Gates spent the summer of 1776 overseeing the enlargement of the American fleet that would be needed to prevent the British from taking control of Lake Champlain.  Much of this work eventually fell to Benedict Arnold, who had been with the army during its retreat and was also an experienced seaman.  Gates rewarded Arnold's initiative by giving him command of the fleet when it sailed to meet the British.  The American fleet was defeated at the Battle of Valcour Island in October 1776, although the defense of the lake was sufficient to delay a British advance against Ticonderoga until 1777.

Battle at Saratoga
When it was clear that the British were not going to make an attempt on Ticonderoga in 1776, Gates marched some of the army south to join Washington's army in Pennsylvania, where it had retreated after the fall of New York City.  Though his troops were with Washington at the Battle of Trenton, Gates was not.  Always an advocate of defensive action, Gates argued that Washington should retreat further rather than attack.  When Washington dismissed this advice, Gates claimed illness as an excuse not to join the nighttime attack and instead traveled on to Baltimore, where the Continental Congress was meeting.  Gates had always maintained that he, not Washington, should have commanded the Continental Army. This opinion was supported by several wealthy and prominent New England delegates to the Continental Congress.  Although Gates actively lobbied Congress for the appointment, Washington's stunning successes at Trenton and Princeton subsequently left no doubt as to who should be commander-in-chief. Gates was then sent back north with orders to assist Schuyler in the Northern Department.

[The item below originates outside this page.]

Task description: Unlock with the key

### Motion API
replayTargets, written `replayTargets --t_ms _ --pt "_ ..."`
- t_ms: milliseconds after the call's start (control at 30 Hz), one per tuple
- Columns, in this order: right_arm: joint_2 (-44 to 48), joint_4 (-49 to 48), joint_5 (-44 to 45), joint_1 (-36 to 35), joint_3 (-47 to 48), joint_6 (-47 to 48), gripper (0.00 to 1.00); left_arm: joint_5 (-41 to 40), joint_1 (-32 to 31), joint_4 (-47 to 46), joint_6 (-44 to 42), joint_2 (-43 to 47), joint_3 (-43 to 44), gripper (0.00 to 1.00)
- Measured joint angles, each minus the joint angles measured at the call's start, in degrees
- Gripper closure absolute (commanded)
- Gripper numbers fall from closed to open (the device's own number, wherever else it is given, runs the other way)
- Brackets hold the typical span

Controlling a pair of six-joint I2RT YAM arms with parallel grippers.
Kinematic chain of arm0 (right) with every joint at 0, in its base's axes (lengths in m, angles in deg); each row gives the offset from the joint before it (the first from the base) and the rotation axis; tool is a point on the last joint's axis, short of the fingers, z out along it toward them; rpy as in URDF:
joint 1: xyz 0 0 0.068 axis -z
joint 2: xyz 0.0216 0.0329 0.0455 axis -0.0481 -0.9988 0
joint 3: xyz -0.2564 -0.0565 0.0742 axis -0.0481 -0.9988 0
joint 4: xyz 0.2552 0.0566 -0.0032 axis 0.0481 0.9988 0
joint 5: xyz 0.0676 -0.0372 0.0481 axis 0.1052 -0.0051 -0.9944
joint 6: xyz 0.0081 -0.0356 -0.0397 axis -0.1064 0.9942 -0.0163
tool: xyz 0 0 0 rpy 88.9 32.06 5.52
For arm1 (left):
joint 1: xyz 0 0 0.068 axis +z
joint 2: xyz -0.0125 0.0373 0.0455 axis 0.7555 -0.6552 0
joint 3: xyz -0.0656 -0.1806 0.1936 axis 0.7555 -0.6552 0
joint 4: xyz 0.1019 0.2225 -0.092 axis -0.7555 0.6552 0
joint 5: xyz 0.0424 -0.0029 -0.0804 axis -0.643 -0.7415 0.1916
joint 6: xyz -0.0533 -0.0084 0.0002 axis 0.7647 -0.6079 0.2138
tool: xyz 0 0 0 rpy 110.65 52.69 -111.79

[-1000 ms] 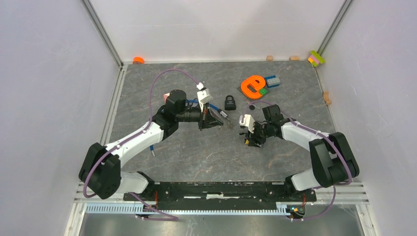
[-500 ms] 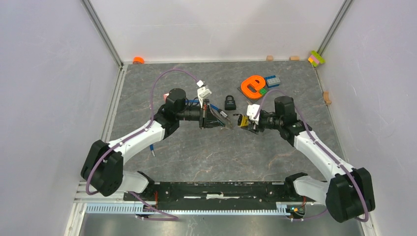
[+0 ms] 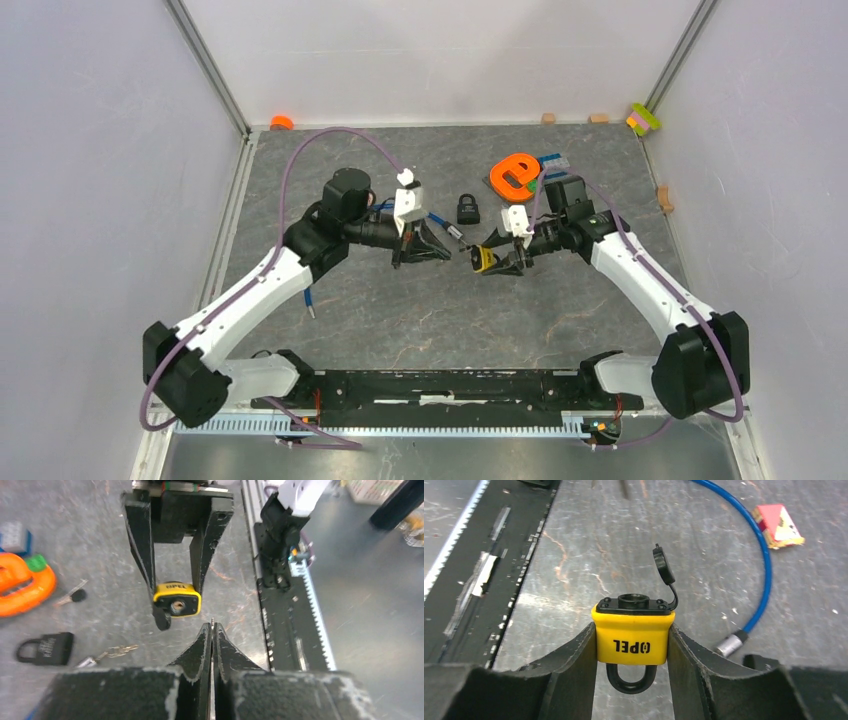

But in 1777, Congress blamed Schuyler and St. Clair for the loss of Fort Ticonderoga, though Gates had exercised a lengthy command in the region. Congress finally gave Gates command of the Northern Department on August 4.

Gates assumed command of the Northern Department on August 19 and led the army during the defeat of British General Burgoyne's invasion in the Battles of Saratoga. While Gates and his supporters took credit for the victory, military action was directed by a cohort of field commanders led by Benedict Arnold, Enoch Poor, Benjamin Lincoln, and Daniel Morgan.  Arnold in particular took the field against Gates' orders and rallied the troops in a furious attack on the British lines, suffering serious injuries to his leg.  John Stark's defeat of a sizable British raiding force at the Battle of Bennington–Stark's forces killed or captured over 900 British soldiers–was also a substantial factor in the outcome at Saratoga.

Gates stands front and center in John Trumbull's painting of the Surrender of General Burgoyne at Saratoga, which hangs in the U.S. Capitol Rotunda. By Congressional resolution, a gold medal was presented to Gates to commemorate his victories over the British in the Battles of Bennington, Fort Stanwix and Saratoga. Gold and bronze replicas of that medal are still awarded by the Adjutant General's Corps Regimental Association in recognition of outstanding service.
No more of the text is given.